THERE'S a lot of variation in what defines "punk" as a subculture. For many, it’s a music scene defined by its challenges to authoritarianism and white supremacy. For others, its jackbooted Nazi skinheads who should, in the words of the Dead Kennedys, make like a tree and "fuck off".
For all the things that punk can be, however, a £2 billion craft beer empire isn’t one of them. So let’s chat about BrewDog. We all know the story by now – a couple of lads starting out in their shed through sheer chutzpah and grit take on Big Beer only to emerge victorious. It’s a classic origin story – and it probably even has some truth to it.
But the full story is far less aspirational – reports of a working culture of fear throughout the company; allegations of inappropriate behaviour and abuses of power against one of the company’s founders; and now the decision to no longer pay the Real Living Wage to new recruits that has brought the company back into the headlines, and a CEO just back from a luxury trip abroad.
READ MORE: BrewDog could face legal challenge over 'outrageous' wage changes
Whatever aspirations toward being "punk" that BrewDog had remain manufactured – and when you have lengthy articles in your defence being published in The Spectator, it’s probably time to hang up that studded leather jacket.
It’s a symptom of the commodification and enshitification of all things under late stage capitalism, where "revolutionary" as a concept is as applicable to an ideology as it is the next generation of beard-grooming products.
Capitalism consumes its critiques. And so a social movement built around the principles of mutual aid and class consciousness becomes an edgy aesthetic to sell beer, an immersive punk experience without the danger of getting curbstomped for supporting American interventionism in the Middle East.
BrewDog’s inauthentic punk identity is part of the contemporary trend to commodify minority group interests without upholding the ideals they are selling. It’s a facade that lets "doing things punk" look an awful lot like doing things the way that every other billion-dollar business does.
OK, big whoop, big business does what it can to make more money.
Not exactly a breaking news revelation. But all the same, it hollows out the world.
We’d all be better off if more of us found our principles in punk ideologies – better that than the hyper-capitalist hustle culture that encourages poor working practices and more podcasts than any human being could reasonably listen to.
READ MORE: BrewDog boss took luxury holiday before 'outrageous' living wage change
BrewDog is not punk. Yet that is a charge that has been levied against them time and time again. Former staff have described a culture of fear in the company. They have made claims of bullying and being treated like objects.
Growth at all costs was, according to an open letter signed by former employees, the driving force behind BrewDog’s explosive growth.
And if that meant cutting corners in health and safety and creating a toxic environment to work in, so be it. Allegedly.

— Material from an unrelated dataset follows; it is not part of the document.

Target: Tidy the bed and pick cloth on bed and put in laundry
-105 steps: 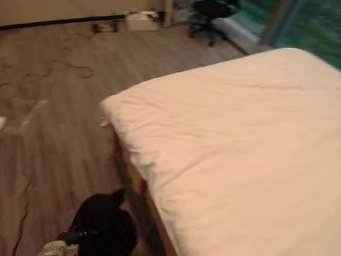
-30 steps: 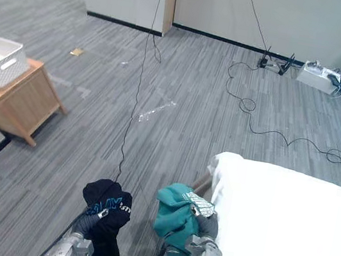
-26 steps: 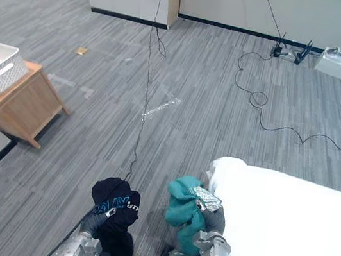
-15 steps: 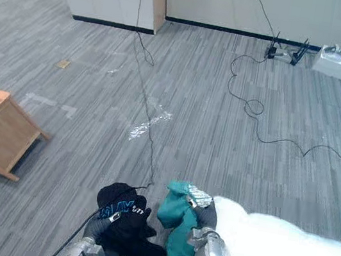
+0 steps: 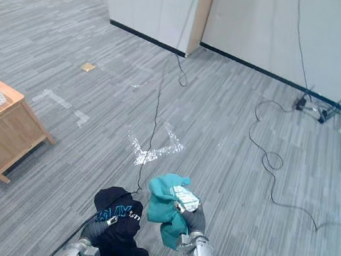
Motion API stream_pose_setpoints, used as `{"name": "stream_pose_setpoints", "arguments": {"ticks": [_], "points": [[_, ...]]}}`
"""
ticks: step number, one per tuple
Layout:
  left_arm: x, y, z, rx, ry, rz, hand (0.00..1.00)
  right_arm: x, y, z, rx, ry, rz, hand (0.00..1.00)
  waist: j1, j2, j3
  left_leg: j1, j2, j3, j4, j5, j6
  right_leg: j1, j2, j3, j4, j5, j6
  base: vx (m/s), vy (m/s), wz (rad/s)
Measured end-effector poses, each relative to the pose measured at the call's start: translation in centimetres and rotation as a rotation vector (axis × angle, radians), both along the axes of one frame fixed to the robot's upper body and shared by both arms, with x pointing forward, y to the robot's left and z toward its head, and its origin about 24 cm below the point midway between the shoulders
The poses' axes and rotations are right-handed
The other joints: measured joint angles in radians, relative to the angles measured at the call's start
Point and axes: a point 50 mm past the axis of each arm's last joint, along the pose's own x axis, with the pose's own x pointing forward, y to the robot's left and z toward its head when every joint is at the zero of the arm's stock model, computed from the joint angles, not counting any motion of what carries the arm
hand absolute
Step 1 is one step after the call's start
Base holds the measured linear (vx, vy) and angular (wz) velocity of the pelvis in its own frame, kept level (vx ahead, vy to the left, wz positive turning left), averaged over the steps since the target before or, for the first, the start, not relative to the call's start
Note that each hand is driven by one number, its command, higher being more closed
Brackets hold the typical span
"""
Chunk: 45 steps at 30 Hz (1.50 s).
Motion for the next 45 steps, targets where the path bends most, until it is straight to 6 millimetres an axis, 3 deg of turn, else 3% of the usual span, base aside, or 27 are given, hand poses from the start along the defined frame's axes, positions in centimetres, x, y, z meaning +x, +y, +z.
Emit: {"name": "stream_pose_setpoints", "arguments": {"ticks": [2, 5, 7, 8, 9, 10, 12, 13, 15, 18, 22, 24, 25, 26, 27, 28, 29, 31, 32, 33, 34, 35, 37, 39, 41, 44, 45], "points": [[0.8, -0.1, 0.3, 0.001, -0.013, -0.01, 1.0, 0.0, -0.2, 0.0, -0.005, 0.0, -0.006, 1.0, -0.005, 0.026, 0.01, 0.026, 0.037, -0.063, 0.004, -0.016, -0.028, -0.024, 0.02, 0.007, -0.25, 0.042, 0.014, 0.43, -0.308, 1.07], [1.4, 0.1, 0.5, 0.007, -0.033, -0.016, 1.0, -0.1, -0.5, 0.5, -0.004, -0.025, -0.026, 1.0, -0.001, 0.017, 0.004, 0.049, 0.086, -0.138, 0.037, -0.081, -0.106, -0.046, 0.032, 0.14, -0.572, 0.208, 0.077, 0.42, -0.396, 1.02], [0.7, 0.7, 0.3, 0.021, -0.021, -0.009, 1.0, -0.3, -0.7, 1.1, -0.004, -0.063, -0.029, 1.0, -0.007, -0.004, -0.006, 0.07, 0.113, -0.168, 0.103, -0.188, -0.149, -0.047, 0.028, 0.198, -0.519, 0.243, 0.065, 0.4, -0.497, 0.77], [-0.1, 0.7, -0.1, 0.016, 0.005, 0.003, 1.0, -0.3, -1.3, 1.5, -0.021, -0.081, -0.03, 1.0, -0.012, 0.026, -0.013, 0.074, 0.162, -0.18, 0.143, -0.244, -0.162, -0.069, 0.063, 0.189, -0.429, 0.273, 0.043, 0.48, -0.541, 0.3], [-1.1, 0.4, -0.5, -0.012, 0.036, 0.026, 1.0, -0.4, -2.1, 1.8, -0.042, -0.098, -0.033, 1.0, -0.013, 0.092, -0.045, 0.074, 0.232, -0.184, 0.164, -0.268, -0.177, -0.098, 0.117, 0.154, -0.345, 0.202, 0.001, 0.6, -0.575, 0.16], [-1.4, 0.3, -0.6, -0.028, 0.046, 0.038, 1.0, -0.1, -2.4, 2.0, -0.044, -0.112, -0.039, 1.0, -0.008, 0.106, -0.052, 0.046, 0.247, -0.175, 0.23, -0.24, -0.169, -0.113, 0.128, 0.144, -0.297, 0.155, -0.024, 0.5, -0.443, 0.18], [-1.1, 0.3, -0.6, -0.074, 0.04, 0.073, 1.0, -0.2, -3.4, 2.8, -0.035, -0.2, -0.06, 1.0, -0.022, 0.093, -0.037, -0.097, 0.267, -0.157, 0.522, -0.077, -0.155, -0.073, 0.138, 0.112, -0.292, 0.106, -0.054, 0.46, -0.467, 0.33], [-1.2, 0.3, -0.6, -0.106, 0.04, 0.105, 1.0, -0.2, -3.6, 3.4, -0.027, -0.249, -0.055, 1.0, -0.027, 0.106, -0.022, -0.175, 0.302, -0.152, 0.679, -0.005, -0.148, -0.021, 0.165, 0.094, -0.324, 0.095, -0.069, 0.5, -0.499, 0.24], [-1.2, 0.5, -0.5, -0.129, 0.02, 0.111, 1.0, 0.0, -4.3, 4.4, -0.032, -0.34, -0.037, 1.0, -0.021, 0.115, 0.008, -0.283, 0.345, -0.102, 0.966, -0.016, -0.137, 0.122, 0.219, 0.073, -0.414, 0.075, -0.1, 0.44, -0.363, 0.06], [-1.4, 0.7, -0.3, -0.144, -0.006, 0.112, 1.0, 0.0, -5.2, 5.2, -0.051, -0.419, -0.035, 1.0, -0.001, 0.094, 0.019, -0.37, 0.234, -0.027, 0.901, -0.044, -0.144, 0.267, 0.223, 0.072, -0.535, 0.05, -0.142, 0.38, -0.223, -0.08], [-1.4, 0.9, 0.1, -0.172, -0.024, 0.16, 1.0, -0.2, -5.9, 5.1, -0.097, -0.389, -0.011, 1.0, 0.02, 0.093, 0.021, -0.389, 0.108, 0.15, 0.463, -0.048, -0.15, 0.39, 0.228, 0.062, -0.665, 0.058, -0.144, 0.39, -0.061, -0.11], [-1.0, 0.7, 0.3, -0.192, -0.029, 0.185, 1.0, -0.9, -5.9, 4.4, -0.101, -0.358, 0.005, 1.0, 0.008, 0.092, 0.021, -0.367, 0.044, 0.324, 0.132, 0.072, -0.135, 0.475, 0.241, 0.008, -0.729, 0.051, -0.097, 0.52, -0.002, 0.47], [-0.9, 0.6, 0.3, -0.198, -0.027, 0.196, 1.0, -1.1, -6.0, 4.3, -0.092, -0.354, 0.006, 1.0, 0.006, 0.093, 0.021, -0.363, 0.035, 0.366, 0.077, 0.099, -0.128, 0.491, 0.245, -0.006, -0.737, 0.044, -0.083, 0.53, 0.032, 0.51], [-0.6, 0.3, 0.4, -0.204, -0.029, 0.203, 1.0, -1.6, -5.9, 3.9, -0.087, -0.333, 0.011, 1.0, 0.006, 0.093, 0.02, -0.358, 0.026, 0.444, -0.004, 0.166, -0.104, 0.529, 0.254, -0.03, -0.747, 0.025, -0.052, 0.51, 0.061, 0.44], [-0.8, 0.4, 0.3, -0.198, -0.02, 0.207, 1.0, -1.5, -5.7, 2.8, -0.166, -0.163, 0.014, 1.0, 0.006, 0.09, 0.019, -0.353, 0.018, 0.487, -0.025, 0.237, 0.007, 0.569, 0.265, -0.037, -0.745, -0.002, -0.016, 0.6, 0.064, 0.41], [-0.9, 0.5, 0.1, -0.19, -0.008, 0.206, 1.0, -1.5, -5.6, 1.9, -0.194, -0.077, 0.015, 1.0, 0.006, 0.069, 0.014, -0.337, 0.006, 0.492, -0.023, 0.223, 0.116, 0.585, 0.255, -0.042, -0.741, -0.016, -0.007, 0.51, 0.043, 0.43], [-0.6, 0.4, 0.0, -0.189, 0.001, 0.195, 1.0, -2.2, -5.5, 0.9, -0.193, -0.073, 0.012, 1.0, 0.014, 0.038, -0.003, -0.324, -0.027, 0.484, -0.017, 0.189, 0.145, 0.585, 0.22, -0.058, -0.705, -0.028, 0.013, 0.61, 0.037, 0.38], [-0.1, -0.1, 0.2, -0.206, -0.011, 0.196, 1.0, -2.3, -5.2, 0.7, -0.189, 0.008, -0.013, 1.0, 0.031, 0.026, -0.004, -0.319, -0.039, 0.465, 0.024, 0.124, 0.165, 0.542, 0.185, -0.056, -0.561, -0.023, 0.035, 0.48, 0.051, 0.3], [-0.2, 0.1, 0.1, -0.199, -0.007, 0.195, 1.0, -2.1, -4.8, -0.1, -0.176, 0.094, -0.019, 1.0, 0.032, 0.014, -0.006, -0.306, -0.035, 0.46, 0.059, 0.094, 0.167, 0.509, 0.164, -0.053, -0.445, -0.013, 0.053, 0.58, 0.14, 0.21], [-0.2, 0.5, 0.1, -0.181, -0.012, 0.193, 1.0, -2.3, -3.9, -1.2, -0.162, 0.179, -0.006, 1.0, 0.034, -0.012, -0.012, -0.271, -0.034, 0.436, 0.104, 0.028, 0.14, 0.422, 0.107, -0.045, -0.161, 0.048, 0.13, 0.82, 0.179, 0.29], [-0.1, 0.5, 0.2, -0.173, -0.018, 0.19, 1.0, -2.7, -3.3, -1.8, -0.151, 0.211, 0.011, 1.0, 0.032, -0.021, -0.012, -0.247, -0.038, 0.412, 0.124, -0.007, 0.126, 0.348, 0.065, -0.027, 0.051, 0.076, 0.157, 0.69, 0.142, 0.48], [-0.1, 0.6, 0.2, -0.163, -0.018, 0.191, 1.0, -3.1, -2.8, -2.1, -0.148, 0.231, 0.032, 1.0, 0.028, -0.021, -0.01, -0.213, -0.038, 0.385, 0.136, -0.032, 0.114, 0.292, 0.028, -0.032, 0.214, 0.066, 0.14, 0.54, 0.093, 0.72], [-0.2, 0.4, 0.2, -0.115, -0.011, 0.159, 1.0, -4.2, -1.9, -0.5, -0.063, -0.03, 0.088, 1.0, 0.023, 0.006, -0.006, -0.113, -0.038, 0.294, 0.112, -0.048, 0.099, 0.225, -0.026, -0.079, 0.378, 0.033, 0.091, 0.39, 0.046, 0.94], [0.0, 0.4, 0.4, -0.077, -0.022, 0.112, 1.0, -2.7, -0.1, 4.0, -0.048, -0.31, 0.116, 1.0, -0.02, 0.017, -0.004, -0.019, -0.035, 0.158, 0.067, -0.038, 0.082, 0.134, -0.001, -0.036, 0.312, -0.02, 0.052, 0.42, -0.062, 1.58], [0.7, 0.2, 0.6, -0.06, -0.041, 0.071, 1.0, -1.7, 0.2, 5.5, -0.054, -0.376, 0.078, 1.0, -0.029, -0.002, -0.009, 0.004, -0.041, 0.082, 0.072, -0.044, 0.057, 0.081, 0.01, 0.011, 0.193, -0.052, 0.044, 0.4, -0.163, 1.77], [1.6, -0.3, 1.1, -0.058, -0.064, 0.031, 1.0, -1.6, -1.1, 4.4, -0.105, -0.305, -0.014, 1.0, -0.023, 0.003, -0.008, 0.039, -0.036, -0.068, 0.067, -0.069, 0.011, -0.009, 0.0, 0.089, -0.158, -0.019, 0.043, 0.34, -0.224, 1.65], [1.4, -0.1, 0.9, -0.051, -0.059, 0.034, 1.0, -2.3, -1.8, 2.9, -0.103, -0.233, -0.037, 1.0, -0.021, 0.009, -0.004, 0.047, -0.024, -0.097, 0.072, -0.086, -0.017, -0.02, 0.001, 0.137, -0.324, 0.048, 0.053, 0.3, -0.262, 1.31]]}}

In another case in the United States, four former employees said they had been fired from a Brewdog bar for being LGBTQ+. Management reportedly cited a “change in culture” as the reason for their termination, though Brewdog later denied that was the reason.
It’s like watching an engineer paste Sex Pistols posters over the cracks of a crumbling building then declaring it safe and beckoning you in.
BrewDog obviously isn’t alone in this. There are myriad companies that hide abusive working practices behind annual Pride collections, and brutally wreck the natural world while sponsoring art exhibits.
But there’s something about the faux adoption of counter-cultural iconography to sell mediocre beer that really catches a nerve for me. I felt it profoundly, too, at the end of watching Withnail and I years ago.
Having returned from their holiday-by-mistake, the film’s protagonists discover Danny in their flat who, having conversed for a while, dejectedly declares: “They’re selling hippie wigs in Woolworth’s, man. The greatest decade in the history of mankind is over. And … we have failed to paint it black.”
It speaks to a feeling of dread, that it is inevitable that all challenges to the status quo will, in the end, be reduced to a children’s Halloween costume on sale in a collapsing department store, or a marketing gimmick for craft beer.
BrewDog boss James Watt - Image: PA
Or to speak more plainly, dread that this is it, and future challenges will fail. That’s what I feel when I look at BrewDog – I see the status quo wrapped in a grunge aesthetic, and the promise of more of the same.
Capitalism sells itself as the only viable economic theory and way of doing things – and we know it likes to enforce that myth with great shows of strength.
But there are better alternatives. The clothes and the music might change, but the underlying principles that built them will live long past their inevitable consumption into capitalism.
The ideals of punk live on – even if Johnny Rotten did end up doing butter commercials.